In Singapore, the local space industry is still nascent. But EDB head of capital goods Wee Wei Tat says commercial players are starting to warm up to business applications using satellite technology. This is driven by satellites that are getting smaller in size, more sophisticated and cheaper to build.

Also, launch cost is declining. “All these factors are contributing to the growth of this market. I would say we need to be a bit more patient; we need to give the commercial players more time to adapt to use these technologies,” he says at a forum entitled Space Tech for Mobility, which was organised by SGInnovate on Feb 13.

This provides ample opportunities for companies such as Gilmour Space. Gilmour says no one will buy space components such as sensors, solar panels or satellites from a manufacturer unless they have been tested in space. Therefore, there is a burgeoning demand for launches to conduct testing in space. He estimates launch cost to be US$50,000 to US$60,000 a kg today. “That is already considered cheap,” he says.

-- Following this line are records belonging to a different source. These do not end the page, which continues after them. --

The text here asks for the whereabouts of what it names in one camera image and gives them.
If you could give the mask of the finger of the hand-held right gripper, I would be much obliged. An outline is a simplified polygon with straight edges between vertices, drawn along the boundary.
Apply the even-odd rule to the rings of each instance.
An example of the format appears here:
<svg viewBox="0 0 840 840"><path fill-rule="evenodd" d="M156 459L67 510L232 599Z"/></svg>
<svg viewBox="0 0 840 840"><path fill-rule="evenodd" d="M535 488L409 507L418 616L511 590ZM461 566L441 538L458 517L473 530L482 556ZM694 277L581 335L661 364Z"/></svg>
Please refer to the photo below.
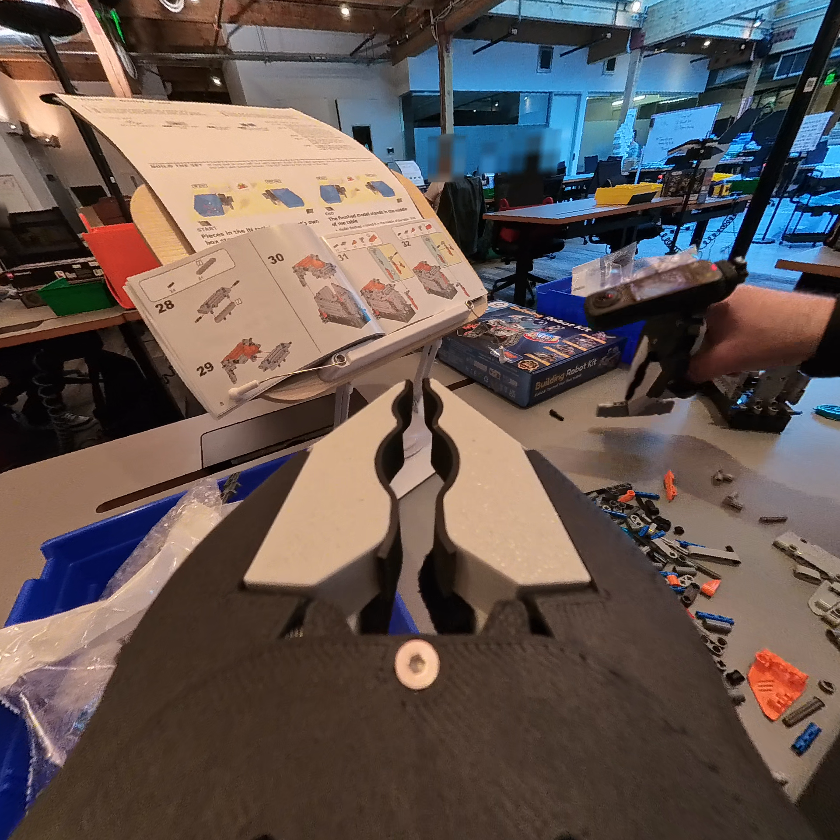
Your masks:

Gilmour Space’s ultimate goal is to put people into space on one of its rockets, says Gilmour. But for now, he is watching the progress in this area closely, especially that by notable players such as Tesla CEO and founder Elon Musk’s SpaceX and Amazon.com CEO and founder Jeff Bezos’ Blue Origin. “It is on our agenda only if it is commercially viable,” he says.

Ultimately, Gilmour has high ambitions for the company. “Our vision is to be world-famous in developing fantastic space technology quickly and cheaply. This could involve technology required for deep-space missions, space mining or even trips to the Moon or Mars. We want to be right out there in space because that is where the future is,” he says.